Tatiana Trouvé: In Time

In upstate New York, Jenny Jaskey discovers Tatiana Trouvé’s Between sky and earth. Begun in 2012, this multifaceted installation exists as a crucial nexus in the artist’s career, both a result of her ongoing practice and a generative source for continuing investigations.

Tatiana Trouvé, Between sky and earth, 2012–, copper, engraved text, paint, bronze, concrete, stone, and aluminum, dimensions variable

Tatiana Trouvé, Between sky and earth, 2012–, copper, engraved text, paint, bronze, concrete, stone, and aluminum, dimensions variable

Jenny Jaskey

Jenny Jaskey is director and curator of the Artist’s Institute, New York, where she has organized exhibitions with artists including Hilton Als, Tauba Auerbach, Pierre Huyghe, and Carolee Schneemann. She is also distinguished lecturer in the Department of Art and Art History at Hunter College, New York.

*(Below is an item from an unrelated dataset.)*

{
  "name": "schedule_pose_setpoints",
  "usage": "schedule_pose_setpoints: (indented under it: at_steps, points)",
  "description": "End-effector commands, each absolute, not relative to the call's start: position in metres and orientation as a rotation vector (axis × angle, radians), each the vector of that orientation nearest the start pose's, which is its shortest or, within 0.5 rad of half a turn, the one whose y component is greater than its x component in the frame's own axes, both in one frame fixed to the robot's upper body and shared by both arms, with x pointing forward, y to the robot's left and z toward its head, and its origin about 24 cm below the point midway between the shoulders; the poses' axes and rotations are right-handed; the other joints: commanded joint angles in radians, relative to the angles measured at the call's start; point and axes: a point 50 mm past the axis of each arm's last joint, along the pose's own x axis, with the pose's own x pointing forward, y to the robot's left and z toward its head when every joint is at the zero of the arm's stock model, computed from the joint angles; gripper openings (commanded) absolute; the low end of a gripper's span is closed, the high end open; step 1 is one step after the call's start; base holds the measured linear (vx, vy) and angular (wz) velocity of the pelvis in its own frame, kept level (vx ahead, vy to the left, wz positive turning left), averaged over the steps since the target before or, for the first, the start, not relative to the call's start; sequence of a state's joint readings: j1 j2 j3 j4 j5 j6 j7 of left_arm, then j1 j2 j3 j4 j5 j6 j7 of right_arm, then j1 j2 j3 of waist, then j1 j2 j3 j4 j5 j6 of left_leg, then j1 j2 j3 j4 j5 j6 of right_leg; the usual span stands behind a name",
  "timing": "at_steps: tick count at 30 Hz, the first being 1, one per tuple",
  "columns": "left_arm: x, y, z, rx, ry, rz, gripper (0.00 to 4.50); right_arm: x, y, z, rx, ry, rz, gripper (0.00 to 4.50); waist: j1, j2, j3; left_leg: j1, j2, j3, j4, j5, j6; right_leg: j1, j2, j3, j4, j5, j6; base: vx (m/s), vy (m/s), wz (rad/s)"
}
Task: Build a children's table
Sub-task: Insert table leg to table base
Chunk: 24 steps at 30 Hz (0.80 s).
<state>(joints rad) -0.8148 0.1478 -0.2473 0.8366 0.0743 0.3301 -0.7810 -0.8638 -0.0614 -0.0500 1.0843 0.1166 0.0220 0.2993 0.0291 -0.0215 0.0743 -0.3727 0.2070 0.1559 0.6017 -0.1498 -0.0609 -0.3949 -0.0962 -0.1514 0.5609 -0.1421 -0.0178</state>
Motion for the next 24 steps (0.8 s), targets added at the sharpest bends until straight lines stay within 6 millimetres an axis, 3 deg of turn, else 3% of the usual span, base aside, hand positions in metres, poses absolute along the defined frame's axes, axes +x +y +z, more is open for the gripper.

I arrived mid-morning as the sun was catching the crest of the hill, making the grass glow an eerie yellowish green. Spring had arrived late this year, we’d all begun to doubt its warmth would ever come, and this shock of green, combined with my groggy stupor—I’d gotten up early to drive a hundred miles north of New York to Dutchess County—made the landscape seem strangely verdant. I live among thick slices of vertical concrete, where trees grow one by one, block by block, and the breeze comes up through subway grates in the pavement. Here I could feel the sky opening up and the earth taking its first gasps of spring air, everything newly awake.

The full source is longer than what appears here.